> **RECORDED INFORMATION**

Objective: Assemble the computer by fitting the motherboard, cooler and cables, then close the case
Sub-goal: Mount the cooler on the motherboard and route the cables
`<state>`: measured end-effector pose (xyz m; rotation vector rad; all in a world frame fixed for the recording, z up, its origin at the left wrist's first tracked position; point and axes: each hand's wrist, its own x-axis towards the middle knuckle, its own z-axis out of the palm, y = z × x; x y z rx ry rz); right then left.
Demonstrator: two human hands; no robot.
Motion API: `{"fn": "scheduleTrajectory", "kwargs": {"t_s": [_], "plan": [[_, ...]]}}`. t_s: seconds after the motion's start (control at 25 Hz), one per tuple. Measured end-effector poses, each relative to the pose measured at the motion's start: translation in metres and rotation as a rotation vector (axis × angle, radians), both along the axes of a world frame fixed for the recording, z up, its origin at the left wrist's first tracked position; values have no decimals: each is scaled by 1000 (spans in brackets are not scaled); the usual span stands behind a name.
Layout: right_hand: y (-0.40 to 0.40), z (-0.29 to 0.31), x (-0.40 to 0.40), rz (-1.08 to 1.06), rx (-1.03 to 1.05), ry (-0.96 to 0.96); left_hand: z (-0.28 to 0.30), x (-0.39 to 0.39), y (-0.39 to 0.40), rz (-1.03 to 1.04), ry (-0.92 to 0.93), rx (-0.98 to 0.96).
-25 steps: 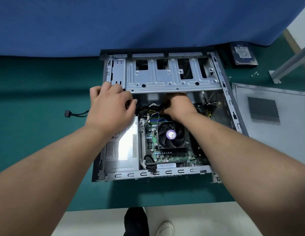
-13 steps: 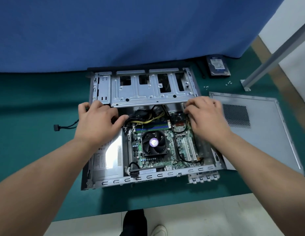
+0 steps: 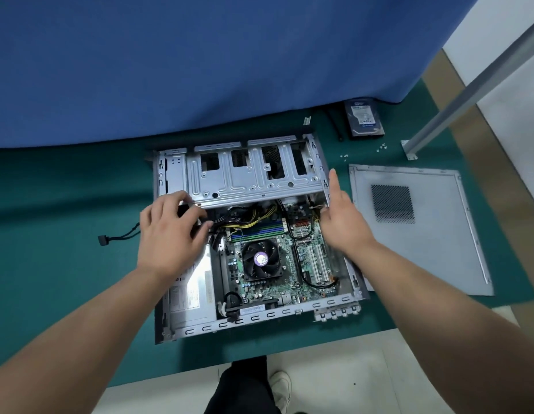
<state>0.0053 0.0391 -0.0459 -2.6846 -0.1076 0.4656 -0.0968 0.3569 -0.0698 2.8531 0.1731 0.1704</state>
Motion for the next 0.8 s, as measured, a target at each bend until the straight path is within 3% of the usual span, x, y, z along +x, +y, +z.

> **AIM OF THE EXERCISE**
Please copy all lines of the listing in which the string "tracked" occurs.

> **EXERCISE RESPONSE**
`<state>`: measured end-effector pose (xyz m; rotation vector rad; all in a world frame fixed for the recording, z up, its origin at the left wrist's first tracked position; point and axes: each hand's wrist, its own x-axis towards the middle knuckle, its own z-axis out of the palm, y = z × x; x y z rx ry rz); right then left.
Motion API: `{"fn": "scheduleTrajectory", "kwargs": {"t_s": [_], "plan": [[_, ...]]}}`. t_s: seconds after the motion's start (control at 25 Hz), one per tuple. Measured end-effector poses, each relative to the pose measured at the motion's start: translation in metres and rotation as a rotation vector (axis × angle, radians), both along the axes of a world frame fixed for the recording, z up, its origin at the left wrist's first tracked position; values have no decimals: each is scaled by 1000 (spans in brackets are not scaled); the usual span stands behind a name.

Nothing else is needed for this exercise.